Our Code of Business Conduct, which applies to all employees, including our executive officers and our directors, provides that our employees and officers and members of our Board of Directors are expected to use sound judgment to help us maintain appropriate compliance procedures and to carry out our business with honesty and in compliance with law and high ethical standards. In addition, our directors and officers are expected to report any potential related party transactions to the Board of Directors. Our Nominating and Governance Committee, on behalf of the Board of Directors, reviews the material facts of all reported matters, by taking into account, among other factors it deems appropriate, whether a transaction is on terms no less favorable than terms generally available to an unaffiliated third-party under the same or similar circumstances and the extent of the related person’s interest in the transaction to determine whether an actual conflict of interest exists. No director may participate in any discussion or approval of a matter for which he or she is a related party. An annual review and assessment of any ongoing relationship with a related party is performed by the Audit Committee and reported to the Board of Directors.
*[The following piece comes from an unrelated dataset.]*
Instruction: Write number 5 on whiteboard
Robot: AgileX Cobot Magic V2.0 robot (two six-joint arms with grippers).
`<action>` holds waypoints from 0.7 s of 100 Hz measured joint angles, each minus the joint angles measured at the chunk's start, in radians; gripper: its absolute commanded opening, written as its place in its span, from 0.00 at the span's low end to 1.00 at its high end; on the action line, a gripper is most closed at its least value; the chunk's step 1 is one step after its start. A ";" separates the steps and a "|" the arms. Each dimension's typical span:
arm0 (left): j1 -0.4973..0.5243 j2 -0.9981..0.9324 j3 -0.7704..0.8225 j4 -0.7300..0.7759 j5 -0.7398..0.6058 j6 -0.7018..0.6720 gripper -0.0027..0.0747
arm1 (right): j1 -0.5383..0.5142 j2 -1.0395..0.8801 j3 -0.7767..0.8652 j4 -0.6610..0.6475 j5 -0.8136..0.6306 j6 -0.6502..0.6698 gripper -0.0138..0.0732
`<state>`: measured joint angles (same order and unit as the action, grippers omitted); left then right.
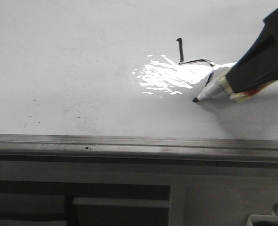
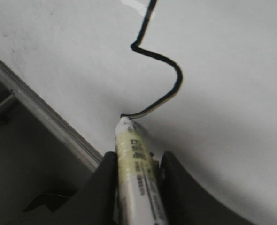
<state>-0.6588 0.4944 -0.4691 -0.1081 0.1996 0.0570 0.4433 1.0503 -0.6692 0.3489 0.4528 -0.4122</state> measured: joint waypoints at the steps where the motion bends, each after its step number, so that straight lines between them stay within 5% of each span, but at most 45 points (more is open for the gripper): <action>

SECTION 16(a) BENEFICIAL OWNERSHIP REPORTING COMPLIANCE
Sections 16(a) of the Securities Exchange Act of 1934, as amended, requires our directors, executive officers and holders of more than 10% of our common stock to file reports regarding their ownership and changes in ownership of our securities with the SEC. Based solely on a review of the copies of such reports and amendments thereto furnished to us with respect to fiscal 2023, we believe that, during 2023, our 10% stockholders complied with all Section 16(a) filing requirements. As a result of clerical errors by the Company, Forms 4 reporting restricted stock units granted and vested to our directors and executive officer during 2023 were not properly filed.
CODE OF ETHICS
The Company’s Board of Directors has adopted the Tandy Leather Factory, Inc. Code of Business Conduct and Ethics, which applies to the Company’s Chief Executive Officer, Chief Financial Officer, Controller and all other employees and Directors of the Company. This Code can be found at the Company’s website, www.tandyleather.com, under the Investor Relations/Corporate Governance/Highlights tabs.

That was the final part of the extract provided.